Preceeding questions. I cannot install it to my hard drive. it must be on that very pendrive.

Why is it slow?
How to make it fast again?
Maybe i should use other distro, if yes, then wich one?
 


The problem here is to do with USB read/write speeds. The read/write speeds on USB devices vary wildly from device to device. But in all cases, their write speeds are much slower than their read speeds. Especially with USB1 and USB2 devices. I think the write speeds are a bit better with USB3 devices, but only when plugged into USB3 ports.

Without persistence, data is only ever read from the USB drive, so it is blazingly fast.

As soon as you add persistence and the OS starts writing to USB, that's when things slow down. If you encrypt the persistent volume, it will slow it down even more (thanks to the performance hit you'll take from the on-the-fly encryption/decryption of data.)

If you want to use a persistent USB install, this is something you have to live with. When the system is undergoing heavy disk usage and there are a lot of simultaneous reads and writes going on, things will inevitably slow down. Shockingly so at times. You just have to live with it. Basically, under heavy disk use, programs start hanging while they wait for their data to be written to disk. Or while they are waiting to read from the disk. When this happens, it all seems like it's the CPU that's being thrashed, or that you are running out of memory, but in fact it's just programs waiting to read from/write to disk.

The only real form of mitigation would be to try to find a USB device with faster read/write speeds to install Linux onto - assuming that your USB ports are able to use the device at those speeds too!

Ultimately, the speed of the USB device and the supported speeds that your USB ports can use are the biggest factors.

You could also try using a distro with a less resource hungry wm/desktop environment, that might help. In the past, I've found that Crunchbang worked really well on USB. I used to use that via a 'live with persistence' style install and also with a more traditional 'HD style' install on my USB thumbdrives back when the HD on my old laptop died.

But sadly Crunchbang is no more. Since Phil/Corenomial announced the end of the Crunchbang project, some of the Crunchbang community have started working on forks/alternatives. But I just haven't had time to check any of them out yet. So I can't really comment on them. I'm sure the others here will be able to point you towards some slightly lighter distros that work well on USB thumbdrives.

I did also have Arch installed on another USB drive with dwm as the wm. That worked really well too. But Arch is more of an advanced distro. You might want to take a look at Arch when you have a bit more experience using Linux. Installing Arch is an education in itself and will teach you a lot about Linux.
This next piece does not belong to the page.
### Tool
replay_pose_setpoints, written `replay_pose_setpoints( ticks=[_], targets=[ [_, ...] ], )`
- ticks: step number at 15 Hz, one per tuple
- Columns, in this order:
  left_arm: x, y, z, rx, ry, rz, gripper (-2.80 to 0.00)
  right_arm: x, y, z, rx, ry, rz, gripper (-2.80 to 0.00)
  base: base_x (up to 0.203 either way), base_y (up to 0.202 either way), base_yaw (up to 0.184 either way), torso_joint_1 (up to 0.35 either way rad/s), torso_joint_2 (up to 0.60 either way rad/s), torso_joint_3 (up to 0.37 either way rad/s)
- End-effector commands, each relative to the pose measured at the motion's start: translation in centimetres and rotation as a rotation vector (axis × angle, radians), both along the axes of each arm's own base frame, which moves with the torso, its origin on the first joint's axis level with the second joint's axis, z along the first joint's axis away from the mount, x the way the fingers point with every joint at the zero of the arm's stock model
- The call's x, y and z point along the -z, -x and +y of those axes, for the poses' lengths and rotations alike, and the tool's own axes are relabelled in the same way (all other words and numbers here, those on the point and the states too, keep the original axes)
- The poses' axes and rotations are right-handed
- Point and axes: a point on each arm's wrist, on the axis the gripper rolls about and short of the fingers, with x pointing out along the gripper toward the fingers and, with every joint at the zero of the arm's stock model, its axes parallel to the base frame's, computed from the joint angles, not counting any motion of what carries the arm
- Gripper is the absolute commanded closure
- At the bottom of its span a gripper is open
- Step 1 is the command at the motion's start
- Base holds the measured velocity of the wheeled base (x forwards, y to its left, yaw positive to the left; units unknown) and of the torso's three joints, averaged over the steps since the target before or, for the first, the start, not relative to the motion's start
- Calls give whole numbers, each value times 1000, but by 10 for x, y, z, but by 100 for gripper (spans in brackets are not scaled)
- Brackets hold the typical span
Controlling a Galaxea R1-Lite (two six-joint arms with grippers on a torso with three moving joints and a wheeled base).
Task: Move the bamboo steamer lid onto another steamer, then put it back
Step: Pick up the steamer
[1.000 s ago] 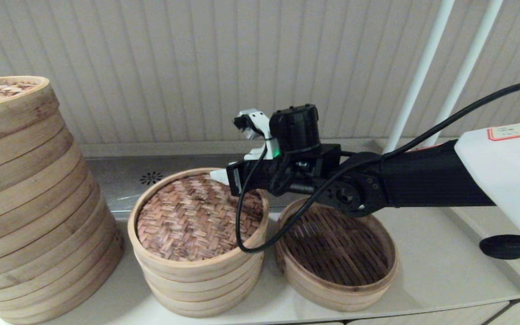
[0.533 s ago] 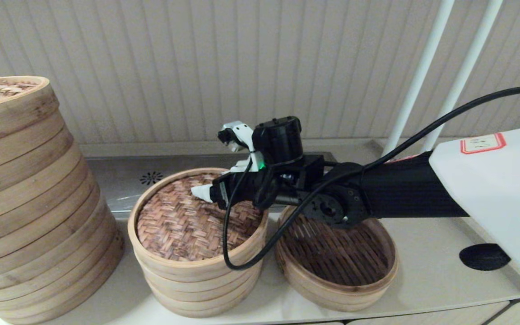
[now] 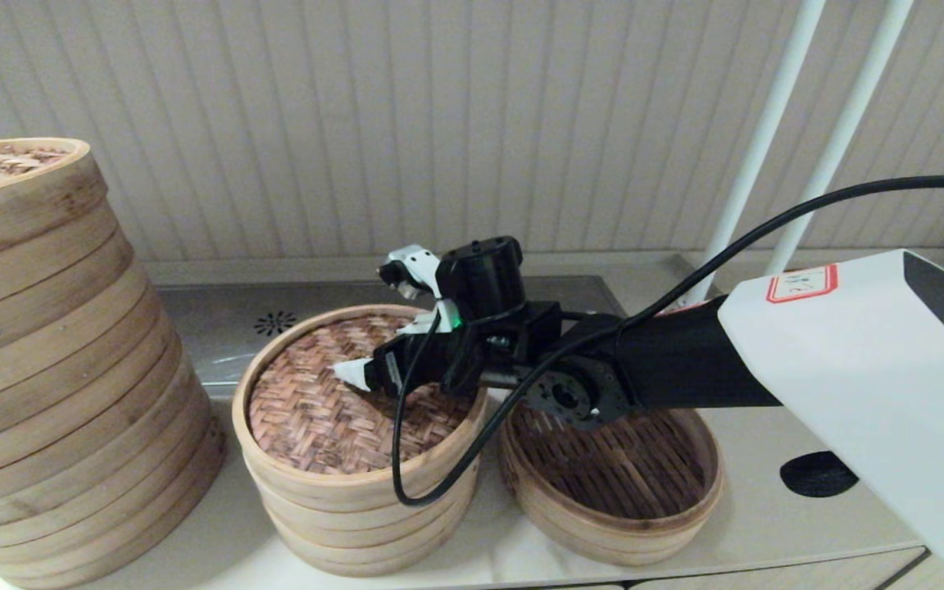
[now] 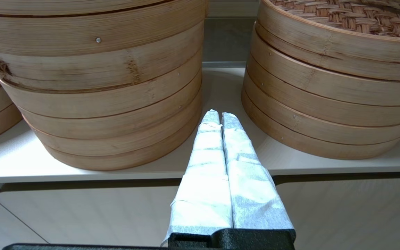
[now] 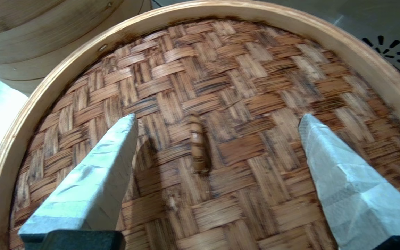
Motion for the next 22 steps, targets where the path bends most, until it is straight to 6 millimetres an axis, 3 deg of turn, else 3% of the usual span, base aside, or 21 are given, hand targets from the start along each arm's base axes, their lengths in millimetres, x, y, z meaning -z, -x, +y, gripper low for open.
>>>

In all cases, regardless of the distro: When using a USB install - If it writes to disk, whether it be 'Live with persistence' or a traditional HD style install - it will be slower than a pure Live installation with no persistence. It's just a limitation of using USB!
 
Interesting, as I'm experimenting with Ubuntu on one USB and Mint on another. With a persistence volume, Ubuntu boots very slowly then is so slow to respond it's unusable, Mint on the other hand is fast to boot and works fine. Mint is on a 4 year-old 8G usb, Ubuntu is on a brand new one.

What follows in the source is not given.